== YOUR INSTRUCTIONS ==
"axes" is the word to look for; copy each line of the listing where it occurs.
╭─ DATA BELOW
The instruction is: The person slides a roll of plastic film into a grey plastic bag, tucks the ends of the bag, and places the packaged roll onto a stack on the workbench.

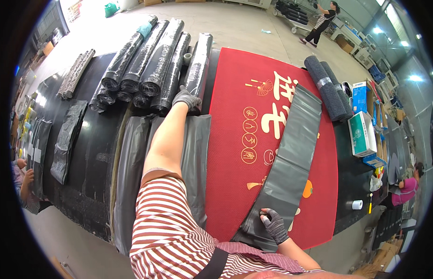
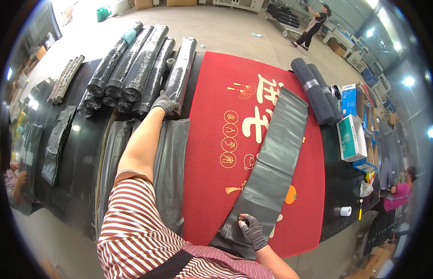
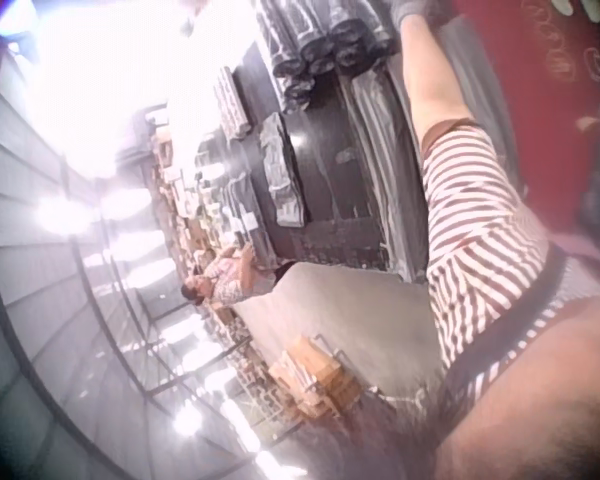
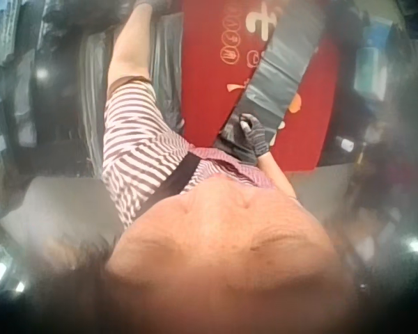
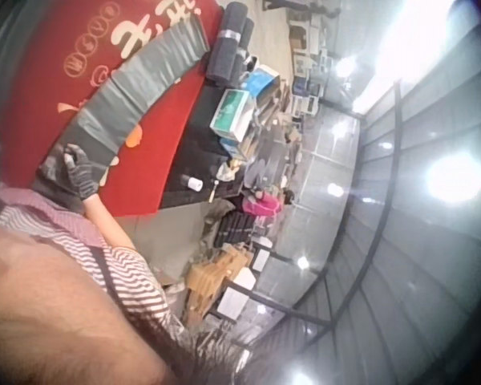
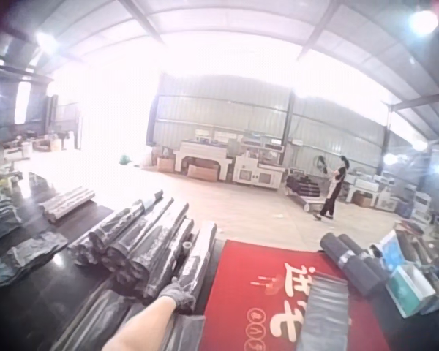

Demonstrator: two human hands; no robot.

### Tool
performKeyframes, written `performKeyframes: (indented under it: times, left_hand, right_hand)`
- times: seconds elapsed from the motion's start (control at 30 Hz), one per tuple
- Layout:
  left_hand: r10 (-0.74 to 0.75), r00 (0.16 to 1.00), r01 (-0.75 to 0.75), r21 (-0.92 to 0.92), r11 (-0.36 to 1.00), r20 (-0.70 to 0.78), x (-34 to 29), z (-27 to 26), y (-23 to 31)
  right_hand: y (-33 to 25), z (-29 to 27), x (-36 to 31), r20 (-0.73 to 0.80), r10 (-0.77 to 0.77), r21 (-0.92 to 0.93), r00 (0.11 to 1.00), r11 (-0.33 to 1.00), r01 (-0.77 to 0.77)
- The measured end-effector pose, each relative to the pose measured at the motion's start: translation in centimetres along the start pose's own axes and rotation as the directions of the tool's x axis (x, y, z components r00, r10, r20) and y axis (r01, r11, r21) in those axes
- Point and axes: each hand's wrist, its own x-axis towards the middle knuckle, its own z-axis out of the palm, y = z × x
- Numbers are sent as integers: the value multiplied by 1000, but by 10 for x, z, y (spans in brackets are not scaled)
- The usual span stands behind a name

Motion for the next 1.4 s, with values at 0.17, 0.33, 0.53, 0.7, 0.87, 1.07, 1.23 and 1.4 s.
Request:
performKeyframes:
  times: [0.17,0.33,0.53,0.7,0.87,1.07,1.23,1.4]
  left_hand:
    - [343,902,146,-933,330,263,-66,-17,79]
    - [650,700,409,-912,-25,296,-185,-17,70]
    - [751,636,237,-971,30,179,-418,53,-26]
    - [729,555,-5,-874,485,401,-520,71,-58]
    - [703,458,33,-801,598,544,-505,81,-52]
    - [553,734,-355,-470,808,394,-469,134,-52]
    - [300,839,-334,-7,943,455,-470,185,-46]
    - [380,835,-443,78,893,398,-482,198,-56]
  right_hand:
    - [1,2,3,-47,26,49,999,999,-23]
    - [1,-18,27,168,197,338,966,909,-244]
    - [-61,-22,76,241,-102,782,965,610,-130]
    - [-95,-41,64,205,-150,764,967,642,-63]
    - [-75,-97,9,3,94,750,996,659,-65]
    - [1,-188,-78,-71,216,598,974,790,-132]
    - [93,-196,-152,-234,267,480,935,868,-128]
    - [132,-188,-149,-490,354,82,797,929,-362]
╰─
== ANSWER TO THE PROBLEM ==
- The measured end-effector pose, each relative to the pose measured at the motion's start: translation in centimetres along the start pose's own axes and rotation as the directions of the tool's x axis (x, y, z components r00, r10, r20) and y axis (r01, r11, r21) in those axes
- Point and axes: each hand's wrist, its own x-axis towards the middle knuckle, its own z-axis out of the palm, y = z × x

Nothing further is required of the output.